▶ [Collected data]
*****

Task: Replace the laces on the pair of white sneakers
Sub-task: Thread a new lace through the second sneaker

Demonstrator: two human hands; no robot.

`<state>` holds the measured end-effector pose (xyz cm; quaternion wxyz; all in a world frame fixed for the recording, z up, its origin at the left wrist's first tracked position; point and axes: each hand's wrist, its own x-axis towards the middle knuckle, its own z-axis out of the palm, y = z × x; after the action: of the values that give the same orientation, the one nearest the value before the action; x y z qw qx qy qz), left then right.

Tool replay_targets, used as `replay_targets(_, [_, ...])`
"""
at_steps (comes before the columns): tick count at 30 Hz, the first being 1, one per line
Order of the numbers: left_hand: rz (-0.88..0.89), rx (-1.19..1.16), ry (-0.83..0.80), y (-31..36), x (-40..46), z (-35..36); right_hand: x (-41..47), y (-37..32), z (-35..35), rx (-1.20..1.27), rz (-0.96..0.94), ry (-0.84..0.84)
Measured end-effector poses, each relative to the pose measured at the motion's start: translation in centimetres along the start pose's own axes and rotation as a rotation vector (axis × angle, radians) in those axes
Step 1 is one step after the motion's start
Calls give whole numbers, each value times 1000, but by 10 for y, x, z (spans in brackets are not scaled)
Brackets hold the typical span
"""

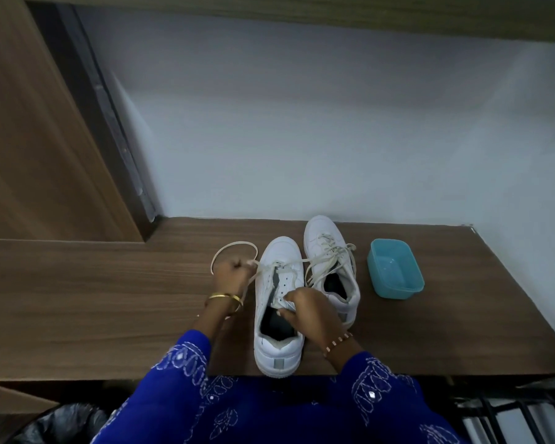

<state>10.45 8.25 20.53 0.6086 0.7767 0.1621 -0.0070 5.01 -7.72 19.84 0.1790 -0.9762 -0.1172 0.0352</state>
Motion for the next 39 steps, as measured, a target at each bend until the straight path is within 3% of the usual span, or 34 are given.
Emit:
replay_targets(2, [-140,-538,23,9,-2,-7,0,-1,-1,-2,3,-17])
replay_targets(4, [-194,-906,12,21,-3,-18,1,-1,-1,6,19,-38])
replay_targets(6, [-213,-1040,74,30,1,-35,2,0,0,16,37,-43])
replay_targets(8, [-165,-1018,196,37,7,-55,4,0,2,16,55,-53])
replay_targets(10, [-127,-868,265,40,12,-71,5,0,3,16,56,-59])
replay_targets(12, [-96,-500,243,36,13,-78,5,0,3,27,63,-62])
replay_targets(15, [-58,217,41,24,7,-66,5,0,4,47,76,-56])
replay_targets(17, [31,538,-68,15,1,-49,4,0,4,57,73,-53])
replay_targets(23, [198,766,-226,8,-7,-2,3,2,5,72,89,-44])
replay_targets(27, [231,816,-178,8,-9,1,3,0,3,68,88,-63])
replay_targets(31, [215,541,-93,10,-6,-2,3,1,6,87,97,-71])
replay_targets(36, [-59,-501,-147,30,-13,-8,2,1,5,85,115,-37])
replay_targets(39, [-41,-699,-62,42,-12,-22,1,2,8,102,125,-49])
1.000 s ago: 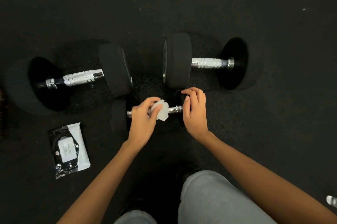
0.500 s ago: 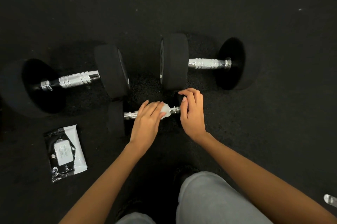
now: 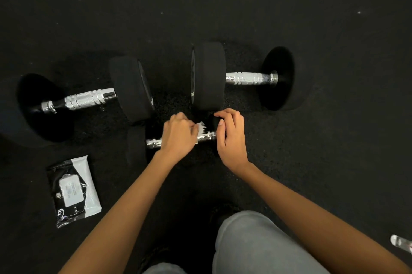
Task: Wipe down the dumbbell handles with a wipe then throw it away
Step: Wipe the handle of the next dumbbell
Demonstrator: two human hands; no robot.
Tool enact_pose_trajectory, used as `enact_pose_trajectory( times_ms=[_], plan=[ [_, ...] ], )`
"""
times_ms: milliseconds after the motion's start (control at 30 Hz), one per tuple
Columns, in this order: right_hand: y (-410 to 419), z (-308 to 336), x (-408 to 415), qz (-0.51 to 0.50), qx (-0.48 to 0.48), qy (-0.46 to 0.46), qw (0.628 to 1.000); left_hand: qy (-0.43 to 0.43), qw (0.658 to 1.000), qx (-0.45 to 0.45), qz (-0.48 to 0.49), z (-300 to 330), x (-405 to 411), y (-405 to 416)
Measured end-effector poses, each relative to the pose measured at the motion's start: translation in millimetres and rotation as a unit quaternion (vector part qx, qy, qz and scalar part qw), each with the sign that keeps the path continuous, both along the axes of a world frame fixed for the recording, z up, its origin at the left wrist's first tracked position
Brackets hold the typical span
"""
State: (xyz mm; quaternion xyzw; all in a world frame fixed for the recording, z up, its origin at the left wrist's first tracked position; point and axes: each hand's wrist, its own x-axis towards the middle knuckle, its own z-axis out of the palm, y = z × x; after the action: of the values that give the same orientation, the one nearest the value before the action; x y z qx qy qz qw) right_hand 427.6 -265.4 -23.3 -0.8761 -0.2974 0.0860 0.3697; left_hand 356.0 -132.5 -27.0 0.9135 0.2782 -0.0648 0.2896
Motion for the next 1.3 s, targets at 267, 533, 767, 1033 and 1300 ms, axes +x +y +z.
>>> enact_pose_trajectory(
  times_ms=[267,533,767,1033,1300],
  plan=[
    [0.7,-0.3,-0.7,-0.003,0.005,-0.01,1.0,0.178,0.983,-0.045,0.012,12.5,8.7,9.7],
    [0.7,-0.3,-0.6,-0.001,0.0,-0.004,1.0,0.125,0.97,-0.203,0.051,10.9,16.1,-0.7],
    [0.5,-0.2,-0.5,0.0,0.001,0.001,1.0,-0.103,0.99,-0.084,-0.048,8.7,-4.0,-24.0],
    [0.2,-0.2,-0.3,0.001,0.005,0.0,1.0,-0.179,0.969,0.074,-0.156,-15.3,-54.7,-14.8],
    [-0.2,-0.9,-0.6,-0.003,0.003,0.0,1.0,-0.187,0.972,0.074,-0.122,-10.8,-53.0,-23.4]
  ],
)
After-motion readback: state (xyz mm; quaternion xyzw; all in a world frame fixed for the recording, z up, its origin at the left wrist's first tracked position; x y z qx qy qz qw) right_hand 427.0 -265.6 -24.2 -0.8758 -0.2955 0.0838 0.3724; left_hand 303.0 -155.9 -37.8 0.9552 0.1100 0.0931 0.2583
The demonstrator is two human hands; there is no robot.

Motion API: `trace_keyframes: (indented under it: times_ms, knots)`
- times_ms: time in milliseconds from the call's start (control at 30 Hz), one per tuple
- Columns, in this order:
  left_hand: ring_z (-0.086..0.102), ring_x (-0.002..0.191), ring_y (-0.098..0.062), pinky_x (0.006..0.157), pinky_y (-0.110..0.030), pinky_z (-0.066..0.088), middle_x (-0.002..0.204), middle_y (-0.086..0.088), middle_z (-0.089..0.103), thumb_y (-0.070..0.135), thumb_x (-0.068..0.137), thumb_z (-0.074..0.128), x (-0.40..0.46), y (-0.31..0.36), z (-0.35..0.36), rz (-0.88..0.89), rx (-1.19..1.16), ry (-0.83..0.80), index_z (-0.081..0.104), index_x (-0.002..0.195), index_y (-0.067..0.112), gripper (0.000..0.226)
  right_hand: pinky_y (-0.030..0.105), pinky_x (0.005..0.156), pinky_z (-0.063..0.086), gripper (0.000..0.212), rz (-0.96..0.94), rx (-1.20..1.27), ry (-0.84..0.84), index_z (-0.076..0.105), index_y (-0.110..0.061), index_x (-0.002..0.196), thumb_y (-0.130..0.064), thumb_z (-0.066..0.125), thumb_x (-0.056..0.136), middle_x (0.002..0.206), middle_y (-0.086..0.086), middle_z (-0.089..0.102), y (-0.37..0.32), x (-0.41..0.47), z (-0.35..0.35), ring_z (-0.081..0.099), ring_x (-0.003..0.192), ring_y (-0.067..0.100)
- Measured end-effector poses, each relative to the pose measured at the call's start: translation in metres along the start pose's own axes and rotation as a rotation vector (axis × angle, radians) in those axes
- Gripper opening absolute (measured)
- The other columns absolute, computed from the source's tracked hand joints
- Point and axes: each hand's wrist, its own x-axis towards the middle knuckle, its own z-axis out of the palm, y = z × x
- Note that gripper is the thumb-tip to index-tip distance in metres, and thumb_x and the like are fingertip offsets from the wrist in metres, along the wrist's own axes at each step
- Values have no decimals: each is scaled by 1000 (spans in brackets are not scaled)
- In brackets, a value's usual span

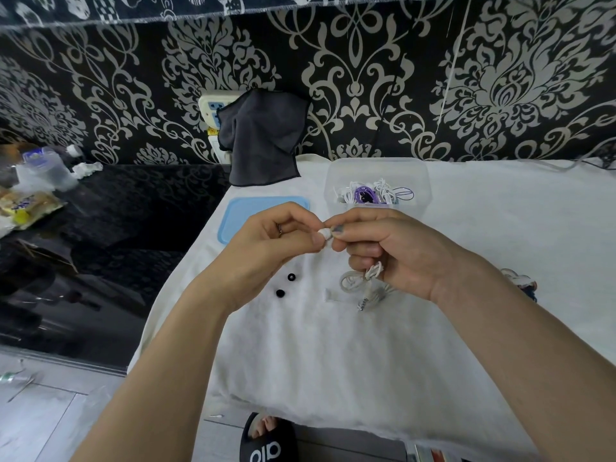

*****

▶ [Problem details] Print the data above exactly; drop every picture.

▶ [Solution for this problem]
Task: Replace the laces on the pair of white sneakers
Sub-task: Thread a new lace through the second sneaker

Demonstrator: two human hands; no robot.

`<state>` holds the measured end-effector pose (xyz cm; quaternion wxyz; all in a world frame fixed for the recording, z up, its origin at the left wrist's first tracked position; point and axes: each hand's wrist, its own x-axis towards the middle knuckle, its own z-axis out of the palm, y = z × x; after the action: of the values that give the same orientation, the one nearest the value before the action; x y z qw qx qy qz), left then right.

Tool replay_targets, used as `replay_targets(_, [_, ...])`
"""
at_steps (comes before the columns): tick count at 30 Hz, the first being 1, one per line
Order of the numbers: left_hand: rz (-0.88..0.89), rx (-1.19..1.16), ry (-0.83..0.80), y (-31..36), x (-40..46), z (-35..36); right_hand: x (-41..47), y (-37..32), z (-35..35), rx (-1.20..1.27), rz (-0.96..0.94), ry (-0.84..0.84)
Measured end-effector poses, each relative to the pose measured at the motion's start: translation in centimetres along the start pose's own axes and rotation as a rotation vector (axis × angle, radians) in those axes
Step 1 is one step after the motion's start
Calls give whole numbers, each value times 1000, but by 10 for y, x, z (spans in brackets are not scaled)
Brackets hold the typical span
"""


<state>10.45 8.25 20.53 0.6086 0.7767 0.1621 -0.0070 5.01 -7.72 19.84 0.1790 -0.9762 -0.1172 0.0352</state>
Motion for the next 39 steps, as measured, a target at each bend until the straight path is within 3% of the usual span, or 34 are given.
Emit:
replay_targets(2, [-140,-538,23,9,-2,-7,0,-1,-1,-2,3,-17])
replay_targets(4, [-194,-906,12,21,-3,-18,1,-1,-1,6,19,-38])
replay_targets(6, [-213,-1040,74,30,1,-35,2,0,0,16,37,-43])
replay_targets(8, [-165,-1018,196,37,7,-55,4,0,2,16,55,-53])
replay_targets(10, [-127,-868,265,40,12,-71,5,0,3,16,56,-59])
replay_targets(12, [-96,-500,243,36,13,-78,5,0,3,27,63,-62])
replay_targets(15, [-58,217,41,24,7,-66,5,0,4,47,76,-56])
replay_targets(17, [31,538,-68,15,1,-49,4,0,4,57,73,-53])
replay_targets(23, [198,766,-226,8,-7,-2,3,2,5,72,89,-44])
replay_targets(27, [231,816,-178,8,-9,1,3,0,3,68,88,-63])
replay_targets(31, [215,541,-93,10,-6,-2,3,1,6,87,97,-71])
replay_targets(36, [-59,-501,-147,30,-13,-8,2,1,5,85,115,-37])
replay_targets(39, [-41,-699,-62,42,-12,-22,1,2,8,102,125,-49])
1.000 s ago: 
0.500 s ago: 
now: 
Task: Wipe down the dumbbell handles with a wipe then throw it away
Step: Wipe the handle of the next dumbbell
Demonstrator: two human hands; no robot.
Tool enact_pose_trajectory, used as `enact_pose_trajectory( times_ms=[_], plan=[ [_, ...] ], )`
"""
times_ms: milliseconds after the motion's start (control at 30 Hz), one per tuple
Columns, in this order: right_hand: y (-410 to 419), z (-308 to 336), x (-408 to 415), qz (-0.51 to 0.50), qx (-0.48 to 0.48), qy (-0.46 to 0.46), qw (0.628 to 1.000); left_hand: qy (-0.43 to 0.43), qw (0.658 to 1.000), qx (-0.45 to 0.45), qz (-0.48 to 0.49), z (-300 to 330), x (-405 to 411), y (-405 to 416)
Measured end-effector poses, each relative to the pose measured at the motion's start: translation in millimetres and rotation as a unit quaternion (vector part qx, qy, qz and scalar part qw), each with the sign that keeps the path continuous, both along the axes of a world frame fixed for the recording, z up, its origin at the left wrist's first tracked position
Brackets hold the typical span
"""
State: (xyz mm; quaternion xyzw; all in a world frame fixed for the recording, z up, its origin at the left wrist's first tracked position; point and axes: each hand's wrist, its own x-axis towards the middle knuckle, its own z-axis out of the palm, y = z × x; after the action: of the values that give the same orientation, the one nearest the value before the action; x y z qx qy qz qw) right_hand 427.6 -265.4 -23.3 -0.8761 -0.2974 0.0860 0.3697; left_hand 356.0 -132.5 -27.0 0.9135 0.2782 -0.0648 0.2896
Motion for the next 1.3 s, targets at 267, 533, 767, 1033 and 1300 ms, axes +x +y +z.
>>> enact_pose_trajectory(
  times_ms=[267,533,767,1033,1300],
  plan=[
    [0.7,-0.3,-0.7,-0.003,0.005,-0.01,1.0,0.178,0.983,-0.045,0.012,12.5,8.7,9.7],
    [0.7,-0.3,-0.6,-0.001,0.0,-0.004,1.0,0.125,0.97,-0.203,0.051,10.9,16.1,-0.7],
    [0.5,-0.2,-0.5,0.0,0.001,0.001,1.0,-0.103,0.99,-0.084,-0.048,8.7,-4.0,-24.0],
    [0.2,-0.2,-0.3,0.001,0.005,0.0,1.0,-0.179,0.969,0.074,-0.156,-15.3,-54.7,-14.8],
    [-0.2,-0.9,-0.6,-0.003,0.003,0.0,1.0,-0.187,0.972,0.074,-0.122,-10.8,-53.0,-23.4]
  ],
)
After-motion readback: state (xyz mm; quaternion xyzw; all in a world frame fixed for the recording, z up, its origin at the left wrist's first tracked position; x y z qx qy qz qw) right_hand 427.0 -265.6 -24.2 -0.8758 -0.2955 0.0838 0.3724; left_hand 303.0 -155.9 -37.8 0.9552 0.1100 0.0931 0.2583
The demonstrator is two human hands; there is no robot.

Motion API: `trace_keyframes: (indented under it: times_ms, knots)`
- times_ms: time in milliseconds from the call's start (control at 30 Hz), one per tuple
- Columns, in this order:
  left_hand: ring_z (-0.086..0.102), ring_x (-0.002..0.191), ring_y (-0.098..0.062), pinky_x (0.006..0.157), pinky_y (-0.110..0.030), pinky_z (-0.066..0.088), middle_x (-0.002..0.204), middle_y (-0.086..0.088), middle_z (-0.089..0.103), thumb_y (-0.070..0.135), thumb_x (-0.068..0.137), thumb_z (-0.074..0.128), x (-0.40..0.46), y (-0.31..0.36), z (-0.35..0.36), rz (-0.88..0.89), rx (-1.19..1.16), ry (-0.83..0.80), index_z (-0.081..0.104), index_x (-0.002..0.195), index_y (-0.067..0.112), gripper (0.000..0.226)
  right_hand: pinky_y (-0.030..0.105), pinky_x (0.005..0.156), pinky_z (-0.063..0.086), gripper (0.000..0.212), rz (-0.96..0.94), rx (-1.20..1.27), ry (-0.84..0.84), index_z (-0.076..0.105), index_y (-0.110..0.061), index_x (-0.002..0.196), thumb_y (-0.130..0.064), thumb_z (-0.066..0.125), thumb_x (-0.056..0.136), middle_x (0.002..0.206), middle_y (-0.086..0.086), middle_z (-0.089..0.102), y (-0.37..0.32), x (-0.41..0.47), z (-0.35..0.35), ring_z (-0.081..0.099), ring_x (-0.003..0.192), ring_y (-0.067..0.100)
- Measured end-effector poses, each relative to the pose measured at the call's start: translation in metres along the start pose's own axes and rotation as a rotation vector (axis × angle, radians) in those axes
- Gripper opening absolute (measured)
- The other columns absolute, computed from the source's tracked hand joints
- Point and axes: each hand's wrist, its own x-axis towards the middle knuckle, its own z-axis out of the palm, y = z × x
- Note that gripper is the thumb-tip to index-tip distance in metres, and thumb_x and the like are fingertip offsets from the wrist in metres, along the wrist's own axes at each step
- Values have no decimals: each is scaled by 1000 (spans in brackets are not scaled)
- In brackets, a value's usual span

Here is where the answer stops.